----- PROVIDED MATERIAL -----

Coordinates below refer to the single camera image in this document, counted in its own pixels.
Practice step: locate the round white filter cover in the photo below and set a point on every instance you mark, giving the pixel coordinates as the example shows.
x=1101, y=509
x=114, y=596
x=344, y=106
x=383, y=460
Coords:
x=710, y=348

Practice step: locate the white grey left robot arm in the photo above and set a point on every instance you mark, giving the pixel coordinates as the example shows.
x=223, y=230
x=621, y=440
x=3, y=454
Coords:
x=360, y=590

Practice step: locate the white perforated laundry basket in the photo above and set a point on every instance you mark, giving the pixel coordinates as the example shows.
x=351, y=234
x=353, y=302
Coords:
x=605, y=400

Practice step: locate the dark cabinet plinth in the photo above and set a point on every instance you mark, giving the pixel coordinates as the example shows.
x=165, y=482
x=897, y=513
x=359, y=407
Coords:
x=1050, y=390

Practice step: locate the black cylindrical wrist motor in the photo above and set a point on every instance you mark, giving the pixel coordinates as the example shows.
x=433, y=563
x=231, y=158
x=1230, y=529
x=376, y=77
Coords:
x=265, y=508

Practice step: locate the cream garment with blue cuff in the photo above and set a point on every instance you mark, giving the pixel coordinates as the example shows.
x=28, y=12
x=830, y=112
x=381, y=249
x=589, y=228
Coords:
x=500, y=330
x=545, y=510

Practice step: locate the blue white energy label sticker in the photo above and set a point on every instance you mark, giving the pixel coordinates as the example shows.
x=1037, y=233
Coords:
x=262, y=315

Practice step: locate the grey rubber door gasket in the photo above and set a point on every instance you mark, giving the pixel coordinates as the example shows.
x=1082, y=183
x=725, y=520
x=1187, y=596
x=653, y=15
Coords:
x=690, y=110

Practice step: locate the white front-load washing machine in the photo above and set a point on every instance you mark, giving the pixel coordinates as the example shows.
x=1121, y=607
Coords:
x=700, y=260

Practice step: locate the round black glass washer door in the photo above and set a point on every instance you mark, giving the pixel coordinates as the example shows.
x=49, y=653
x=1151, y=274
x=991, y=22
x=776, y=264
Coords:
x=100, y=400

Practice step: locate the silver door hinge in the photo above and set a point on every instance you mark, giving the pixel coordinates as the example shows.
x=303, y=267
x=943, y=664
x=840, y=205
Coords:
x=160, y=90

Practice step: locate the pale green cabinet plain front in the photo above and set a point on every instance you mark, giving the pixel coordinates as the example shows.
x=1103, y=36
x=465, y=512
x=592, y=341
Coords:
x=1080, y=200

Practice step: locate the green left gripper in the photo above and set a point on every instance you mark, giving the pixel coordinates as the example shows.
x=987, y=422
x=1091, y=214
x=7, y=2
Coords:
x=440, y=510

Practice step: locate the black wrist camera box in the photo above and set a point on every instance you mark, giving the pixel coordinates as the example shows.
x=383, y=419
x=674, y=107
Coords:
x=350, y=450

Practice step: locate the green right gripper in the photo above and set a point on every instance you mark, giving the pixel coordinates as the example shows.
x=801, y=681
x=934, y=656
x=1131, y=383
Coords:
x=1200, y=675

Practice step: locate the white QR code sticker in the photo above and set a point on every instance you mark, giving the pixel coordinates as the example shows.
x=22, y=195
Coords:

-----

▸ WHAT THIS TASK INVOLVES
Using the records above, list each line that includes "round".

▸ ANSWER BELOW
Practice step: locate the round white filter cover in the photo below and set a point on every instance you mark, giving the pixel coordinates as the example shows.
Practice step: locate the round black glass washer door in the photo above and set a point on every instance you mark, giving the pixel coordinates as the example shows.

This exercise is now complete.